- **PROBLEM TO WORK ON**: Indicate, with the number alone, how many lines in the listing below hold the string "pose".

- **DATA**:
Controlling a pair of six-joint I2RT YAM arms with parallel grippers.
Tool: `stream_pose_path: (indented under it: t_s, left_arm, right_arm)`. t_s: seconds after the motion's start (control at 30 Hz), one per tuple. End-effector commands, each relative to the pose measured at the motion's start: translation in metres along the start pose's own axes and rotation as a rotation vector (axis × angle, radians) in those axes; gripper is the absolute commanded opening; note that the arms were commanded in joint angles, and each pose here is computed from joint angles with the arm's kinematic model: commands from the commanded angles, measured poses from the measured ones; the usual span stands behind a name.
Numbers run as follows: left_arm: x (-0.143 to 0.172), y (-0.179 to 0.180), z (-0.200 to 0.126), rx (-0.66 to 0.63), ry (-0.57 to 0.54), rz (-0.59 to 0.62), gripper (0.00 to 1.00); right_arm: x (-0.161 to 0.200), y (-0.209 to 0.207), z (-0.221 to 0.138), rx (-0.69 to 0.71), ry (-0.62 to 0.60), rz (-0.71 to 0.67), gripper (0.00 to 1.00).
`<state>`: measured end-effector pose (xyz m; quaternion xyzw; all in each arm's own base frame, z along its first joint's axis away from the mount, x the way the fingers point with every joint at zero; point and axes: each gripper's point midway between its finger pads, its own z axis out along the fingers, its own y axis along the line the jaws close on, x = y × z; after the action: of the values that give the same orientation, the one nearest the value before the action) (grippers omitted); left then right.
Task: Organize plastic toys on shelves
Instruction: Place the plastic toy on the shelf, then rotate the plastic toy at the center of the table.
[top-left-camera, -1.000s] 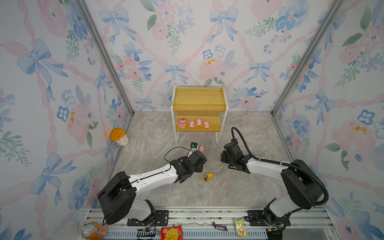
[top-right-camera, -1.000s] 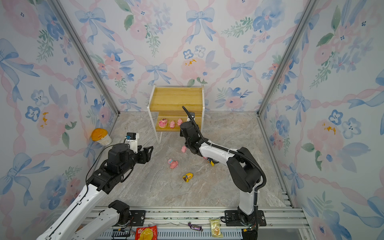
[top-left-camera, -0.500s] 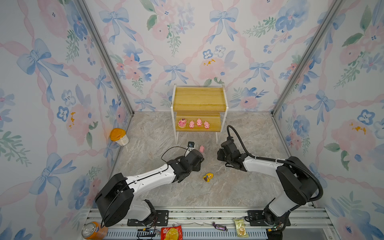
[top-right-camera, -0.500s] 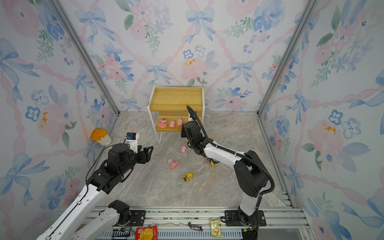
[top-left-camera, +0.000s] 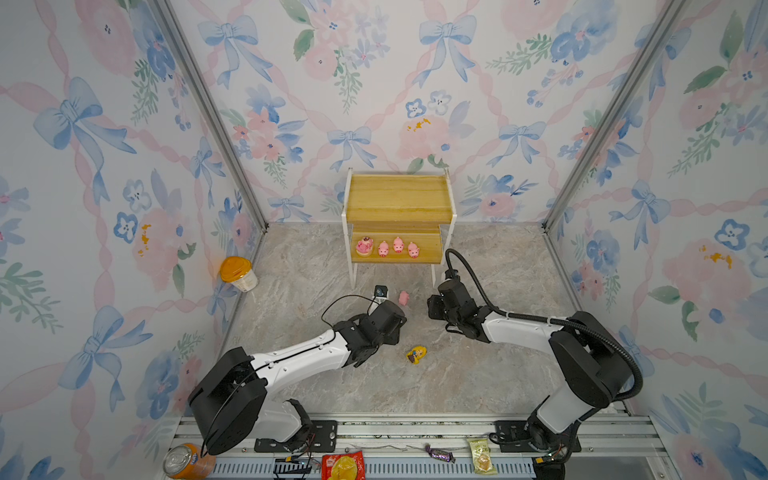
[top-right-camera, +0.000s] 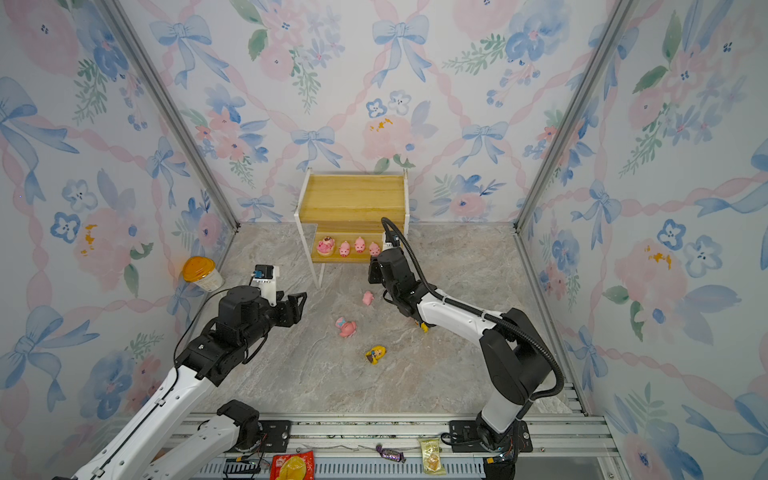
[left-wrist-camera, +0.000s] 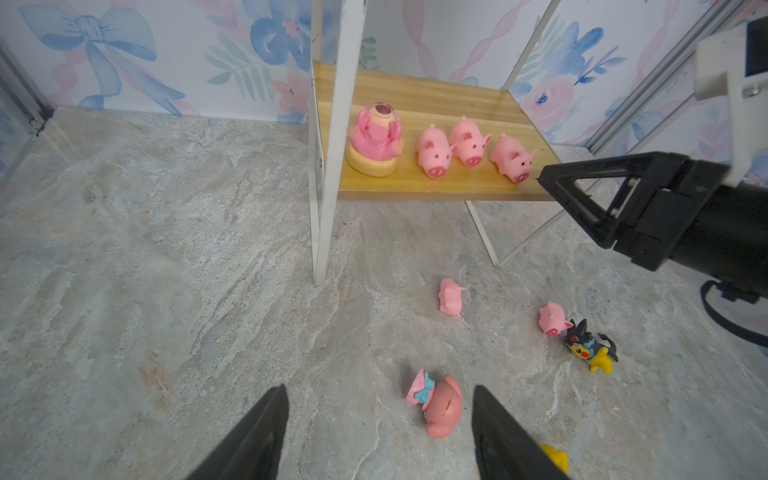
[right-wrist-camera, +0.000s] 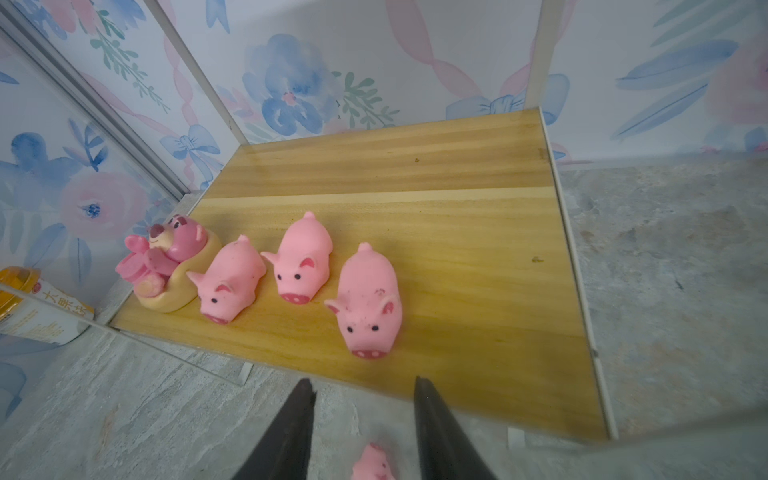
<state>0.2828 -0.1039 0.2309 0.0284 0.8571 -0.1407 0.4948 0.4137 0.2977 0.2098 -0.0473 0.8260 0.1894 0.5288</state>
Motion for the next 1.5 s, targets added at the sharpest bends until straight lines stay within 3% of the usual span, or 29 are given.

- **EXERCISE RESPONSE**: 2